HOW TO COMPLETE THIS TASK
Wherever the string "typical" shows up in the records below, return that line.

[Dataset items]
********

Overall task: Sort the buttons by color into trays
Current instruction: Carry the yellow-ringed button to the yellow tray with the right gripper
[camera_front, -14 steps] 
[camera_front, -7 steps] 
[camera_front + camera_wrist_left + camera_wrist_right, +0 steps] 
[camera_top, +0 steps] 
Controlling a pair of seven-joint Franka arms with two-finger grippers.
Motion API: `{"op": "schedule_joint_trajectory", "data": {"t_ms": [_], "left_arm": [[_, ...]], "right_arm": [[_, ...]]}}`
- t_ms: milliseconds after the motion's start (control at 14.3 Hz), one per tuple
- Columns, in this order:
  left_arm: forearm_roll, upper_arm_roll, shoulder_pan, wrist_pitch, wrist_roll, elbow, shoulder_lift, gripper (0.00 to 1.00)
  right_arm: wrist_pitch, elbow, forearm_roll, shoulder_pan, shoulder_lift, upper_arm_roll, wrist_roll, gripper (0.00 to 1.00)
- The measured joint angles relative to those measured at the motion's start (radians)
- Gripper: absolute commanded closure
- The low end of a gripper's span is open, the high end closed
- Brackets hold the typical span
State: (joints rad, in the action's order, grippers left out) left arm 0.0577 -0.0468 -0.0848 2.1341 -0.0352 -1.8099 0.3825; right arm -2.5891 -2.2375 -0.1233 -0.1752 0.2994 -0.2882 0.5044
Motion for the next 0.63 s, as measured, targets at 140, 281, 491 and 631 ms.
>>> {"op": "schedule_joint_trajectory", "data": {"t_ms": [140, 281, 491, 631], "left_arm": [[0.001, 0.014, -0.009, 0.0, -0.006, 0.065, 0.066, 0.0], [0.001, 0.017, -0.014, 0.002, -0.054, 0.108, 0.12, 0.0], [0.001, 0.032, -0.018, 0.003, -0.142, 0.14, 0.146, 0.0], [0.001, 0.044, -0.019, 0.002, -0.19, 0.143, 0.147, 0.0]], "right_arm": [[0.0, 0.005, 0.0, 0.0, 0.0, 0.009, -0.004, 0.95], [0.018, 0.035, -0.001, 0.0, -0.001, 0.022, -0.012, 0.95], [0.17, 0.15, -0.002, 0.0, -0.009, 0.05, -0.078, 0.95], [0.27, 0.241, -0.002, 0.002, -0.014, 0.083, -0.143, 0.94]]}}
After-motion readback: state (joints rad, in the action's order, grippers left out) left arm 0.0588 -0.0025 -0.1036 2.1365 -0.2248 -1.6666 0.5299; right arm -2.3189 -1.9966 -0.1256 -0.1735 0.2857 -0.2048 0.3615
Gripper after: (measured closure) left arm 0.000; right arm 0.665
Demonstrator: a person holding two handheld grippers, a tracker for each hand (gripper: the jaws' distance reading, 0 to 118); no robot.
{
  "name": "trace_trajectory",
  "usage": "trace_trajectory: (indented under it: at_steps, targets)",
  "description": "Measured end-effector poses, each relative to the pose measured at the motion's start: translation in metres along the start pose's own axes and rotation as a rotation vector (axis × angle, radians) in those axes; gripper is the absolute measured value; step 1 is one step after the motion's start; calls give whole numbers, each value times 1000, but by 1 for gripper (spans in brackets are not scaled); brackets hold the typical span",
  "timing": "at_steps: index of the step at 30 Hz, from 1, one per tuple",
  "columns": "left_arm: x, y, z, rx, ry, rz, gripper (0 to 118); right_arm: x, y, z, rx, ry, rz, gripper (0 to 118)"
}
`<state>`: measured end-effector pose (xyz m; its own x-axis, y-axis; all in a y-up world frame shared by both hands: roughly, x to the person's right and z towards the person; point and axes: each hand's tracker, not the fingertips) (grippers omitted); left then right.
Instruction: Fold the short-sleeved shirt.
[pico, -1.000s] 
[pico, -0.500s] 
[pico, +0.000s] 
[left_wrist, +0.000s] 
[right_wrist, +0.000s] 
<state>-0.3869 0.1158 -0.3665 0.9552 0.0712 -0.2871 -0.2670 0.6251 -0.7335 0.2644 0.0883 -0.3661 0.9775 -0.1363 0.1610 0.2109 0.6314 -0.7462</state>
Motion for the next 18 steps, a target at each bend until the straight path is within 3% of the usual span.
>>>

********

OUTPUT FOR THIS EXERCISE
- Brackets hold the typical span
  "description": "Measured end-effector poses, each relative to the pose measured at the motion's start: translation in metres along the start pose's own axes and rotation as a rotation vector (axis × angle, radians) in those axes; gripper is the absolute measured value; step 1 is one step after the motion's start; calls give whole numbers, each value times 1000, but by 1 for gripper (spans in brackets are not scaled); brackets hold the typical span",

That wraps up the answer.